The hemorrhage in anovulatory follicles may organize to form a cobweb-like network of narrow hyperechoic fibrin strands (Figures 15.4, 15.5). Alternatively a more solid structure may form from organization of the fibrin (Figures 15.6, 15.7). These structures can be confused with a granulosa theca cell tumor.
Luteinized anovulatory follicles invariably have some echogenic material present, allowing differentiation from non-luteinized anovulatory follicles. Differentiation can be confirmed by measurement of blood progesterone values, as luteinized follicles will be associated with elevated progesterone values, unlike non-luteinized follicles. These luteinized anovulatory follicles usually respond to an injection of prostaglandin F2α (PGF2α) and as low a dose as possible should be used. The naturally occurring PGF2α, dinoprost, or the synthetic prostaglandin analog, cloprostenol, are equally effective. The recommended dose for a 500 kg mare is 5 mg of dinoprost or 250 μg of cloprostenol. However, since it is reported that higher doses of PGF2α represent an increased risk for formation of anovulatory follicles [5], a low dose of dinoprost (1.5 mg) or cloprostenol (50 μg) should be used in mares prone to formation of anovulatory follicles.

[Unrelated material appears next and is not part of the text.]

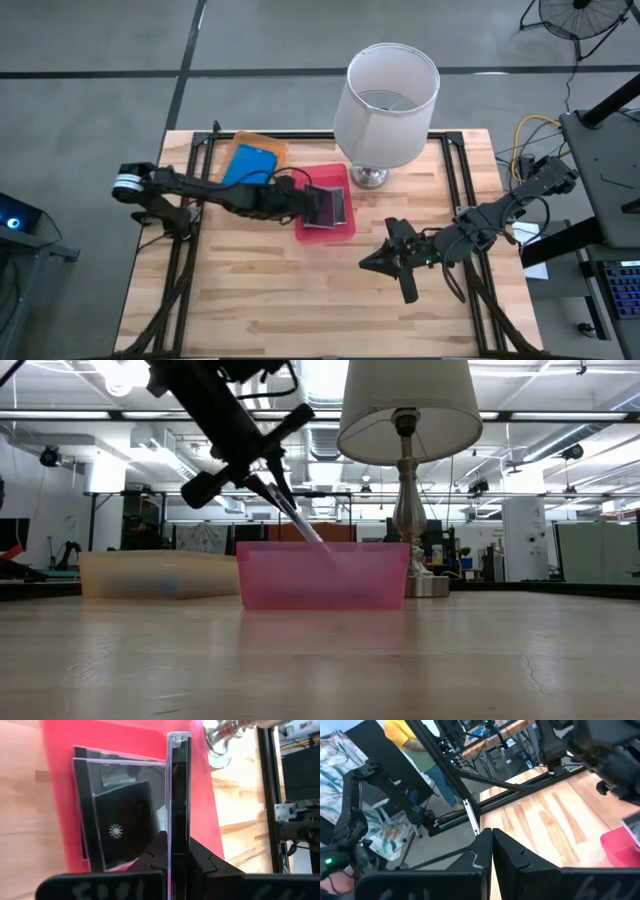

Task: Pick & place jewel cases by type
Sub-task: Put the black cd case into the pink bin

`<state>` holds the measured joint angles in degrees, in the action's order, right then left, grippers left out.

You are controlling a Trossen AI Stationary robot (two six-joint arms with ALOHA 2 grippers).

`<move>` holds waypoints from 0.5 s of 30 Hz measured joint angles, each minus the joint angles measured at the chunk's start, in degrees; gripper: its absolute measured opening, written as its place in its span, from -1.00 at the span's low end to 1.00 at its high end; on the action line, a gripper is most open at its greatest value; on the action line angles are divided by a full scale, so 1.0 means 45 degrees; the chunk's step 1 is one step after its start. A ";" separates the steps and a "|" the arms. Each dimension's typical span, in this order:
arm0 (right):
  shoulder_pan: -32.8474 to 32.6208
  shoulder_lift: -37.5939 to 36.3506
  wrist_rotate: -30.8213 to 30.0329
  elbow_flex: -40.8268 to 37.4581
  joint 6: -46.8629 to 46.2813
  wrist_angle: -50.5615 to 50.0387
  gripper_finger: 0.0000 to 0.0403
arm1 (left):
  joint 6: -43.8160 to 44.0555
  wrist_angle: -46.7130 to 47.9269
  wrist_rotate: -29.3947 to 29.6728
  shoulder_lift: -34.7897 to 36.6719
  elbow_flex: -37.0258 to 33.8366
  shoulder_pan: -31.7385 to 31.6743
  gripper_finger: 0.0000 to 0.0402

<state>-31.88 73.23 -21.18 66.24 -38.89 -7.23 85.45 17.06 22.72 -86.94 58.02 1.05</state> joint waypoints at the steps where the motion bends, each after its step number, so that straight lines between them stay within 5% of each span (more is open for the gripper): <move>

Non-luteinized anovulatory follicles are more difficult to treat, as they do not respond to prostaglandin. If the mare ovulates normally from another follicle, treatment may not be necessary, but occasionally treatment is needed either due to the physical size of the structure or its suppression of any other follicular development. Attempts to induce their disappearance with human chorionic gonadotrophin or deslorelin are usually unsuccessful. Sometimes a 12-day course of altrenogest (0.044 mg/kg PO SID) followed by an ovulation induction agent may be successful. Fortunately, they usually spontaneously regress although this can take as long as 4 weeks (Figure 15.8). Rarely, they persist beyond this period and transvaginal puncture may be useful in these rare cases.